Gender Differences and the Making of Liturgical History: Lifting a Veil on Liturgy’s Past

Download PDF: Anderson, Gender Differences

By Teresa Berger

Burlington, Vermont: Ashgate Press, 2011. 220 pages. $39.95.


 

Two key questions shape the goal of this book: First, how do we “write gender back into the ‘facts’ of liturgical history?” (28) Second, when we do so, what are the consequences for liturgical history and the “authorizing claims” liturgical and dogmatic theologians are inclined to make based on that history? As she answers these questions in Gender Differences and the Making of Liturgical History, Teresa Berger not only works to both retrieve the voices, practices, and traditions of Christian women at worship, but also widens the scope of “gendering processes” beyond the common binary of “woman” and “man” to include “intersexed persons, ascetic virgins, eunuchs, and priestly men” (xiii). It is this wider scope that sets this book apart from some of her earlier work, especially Women’s Ways of Worship (Pueblo / Liturgical Press, 1999), in which she focused on the retrieval of women’s voices and liturgical practices.

Berger’s questions may seem to focus on the interests of liturgical historians, but her work should also be of interest to those who work in disciplines related to practical theology for two reasons: First, Berger presses those concerned with Christian practices and their histories to attend to a wider range of source material than often has been the case. In particular, she helps us attend to the ways in which such things as the visual and musical arts, medical treatises, clothing, and architecture lead us to access a more truthful history of Christian liturgy. Second, she seeks to use this reconfigured history to open a much needed space for more “nuanced reflections in a world where gender differences continue to be alive and well in worship” (33).

Berger structures her book in three parts: a methodological framework, a set of four studies through which she demonstrates that method, and a concluding exploration of the implications of this new liturgical historiography for the continuing work of liturgical reform. The first part is further divided into two chapters. One provides a concise overview of liturgical historiography and its problems and locates her work in this tradition and its development. The second introduces her methodological conversation with gender studies and sets out her methodological convictions: that gender is a “relational category and has to be displayed as such,” that gender applies “to all gendering processes and identities,” and that “‘gender’ is not a stable universal” (30–31).

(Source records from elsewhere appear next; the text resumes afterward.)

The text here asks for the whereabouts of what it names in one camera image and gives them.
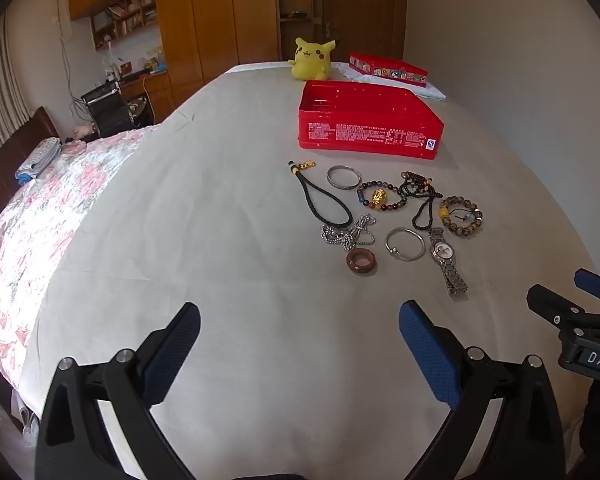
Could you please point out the white lace cloth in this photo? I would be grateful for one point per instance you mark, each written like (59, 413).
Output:
(420, 91)

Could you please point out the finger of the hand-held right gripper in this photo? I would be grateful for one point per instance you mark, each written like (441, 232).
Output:
(597, 285)
(555, 307)

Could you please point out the open wooden shelf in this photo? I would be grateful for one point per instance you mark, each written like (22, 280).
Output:
(295, 30)

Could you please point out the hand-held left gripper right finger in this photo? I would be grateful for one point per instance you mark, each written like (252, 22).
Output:
(430, 355)

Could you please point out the wooden wall bookshelf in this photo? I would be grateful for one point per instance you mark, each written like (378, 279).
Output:
(125, 10)

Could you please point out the beige curtain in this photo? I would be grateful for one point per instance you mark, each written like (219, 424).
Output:
(2, 90)

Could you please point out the pink floral quilt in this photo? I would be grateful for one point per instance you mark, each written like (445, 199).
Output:
(45, 230)

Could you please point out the wooden desk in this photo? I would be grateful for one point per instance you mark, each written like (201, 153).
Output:
(155, 92)

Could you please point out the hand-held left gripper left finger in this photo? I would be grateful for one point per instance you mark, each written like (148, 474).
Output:
(172, 355)

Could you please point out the patterned silver bangle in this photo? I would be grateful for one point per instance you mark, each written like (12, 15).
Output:
(343, 187)

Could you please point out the pink plush toy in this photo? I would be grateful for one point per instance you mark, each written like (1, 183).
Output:
(84, 130)

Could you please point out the red tin lid with pictures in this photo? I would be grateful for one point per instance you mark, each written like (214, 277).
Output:
(390, 67)

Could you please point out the yellow plush toy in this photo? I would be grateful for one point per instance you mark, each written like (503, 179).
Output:
(310, 62)

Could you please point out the wooden wardrobe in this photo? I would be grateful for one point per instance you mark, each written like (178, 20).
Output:
(215, 15)

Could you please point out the dark wooden headboard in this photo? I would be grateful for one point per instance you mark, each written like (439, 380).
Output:
(15, 150)

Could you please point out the silver wristwatch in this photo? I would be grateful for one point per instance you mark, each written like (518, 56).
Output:
(441, 251)

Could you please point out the thin silver bangle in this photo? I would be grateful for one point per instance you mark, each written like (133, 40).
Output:
(391, 253)

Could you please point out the wooden door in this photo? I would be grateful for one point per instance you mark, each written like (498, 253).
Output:
(365, 5)

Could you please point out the red tin box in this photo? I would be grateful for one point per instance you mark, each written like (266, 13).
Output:
(365, 130)

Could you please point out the black office chair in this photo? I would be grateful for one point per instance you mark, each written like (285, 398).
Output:
(107, 107)

Although Berger calls the four chapters that make up part two of the book “case studies,” they are more accurately described as topical studies that she launches from a particular event, narrative, object, or practice. Nevertheless, they are both interesting and informative. In the first of these, she explores the ways in which “gender processes…influence the intersections and relationship between spaces” (41), especially the intersection of public, ecclesial, and domestic spaces, and how gender shapes movement within such spaces. The second explores eucharistic practices, with attention to images of Jesus and Lady Wisdom as host and food, of the eucharist as mother’s milk, and of an ascetic virgin’s eucharistic presidency. Consistent with recent scholarship on eucharistic origins, Berger uncovers a richer and more diverse history and theology than has been evident in earlier theological discussions. In the third study Berger turns her attention to the ways in which “bodily flows” created (or were used to create) impediments to liturgical participation. Here she looks at the ways in which not only menstruation but also nocturnal emissions, sexual relations, and birth-giving all provided opportunity for discussions of ritual impurity at a time in which there was a growing sense of awe around eucharistic reception. She also examines the ways in which such discussions shaped, and were shaped by, gender identities and states (125–26). In her fourth study, she focuses on liturgical leadership, particularly the relationship between changing understandings of masculinity that were and are considered appropriate for liturgical presidency. Opening this chapter with an exploration of the acceptance of castrati in the Sistine Chapel choir, she then turns to consider the place of eunuchs in liturgical leadership and concludes with a discussion of the priestly role of Mary, the one who “first offered to the world the body of Christ” (148). It is in this chapter, with its attention to the “shifting codes of masculinity,” that Berger seems most successful in pressing the understanding of gender beyond “woman” and “man.” Perhaps this is only because previous historical work by Berger and others has made women’s identities and roles more visible—at least in liturgical history, whereas other gendered forms such as eunuchs have remained largely invisible.

Berger notes in her conclusion that “gendered realities are of principal importance for a history of liturgy because they display worship as a lived, embodied, corporal, and corporate practice” (161). As she so ably demonstrates throughout the book, “lifting the veil” on this history permits us to see that there is no ungendered history of Christian liturgy and its traditions; liturgical historiography either hides that history behind veils of power, privilege, and social constructions of normativity or it enables us to more fully see the human diversity that is the body of Christ, the church. As Berger also demonstrates, the unveiling of this history should make the church much more circumspect in its claims that the church’s tradition has always permitted or prohibited some particular form of gender-defined participation in its liturgical practices.

By E. Byron Anderson
E. Byron Anderson is the Styberg Associate Professor of Worship at Garrett-Evangelical Theological Seminary.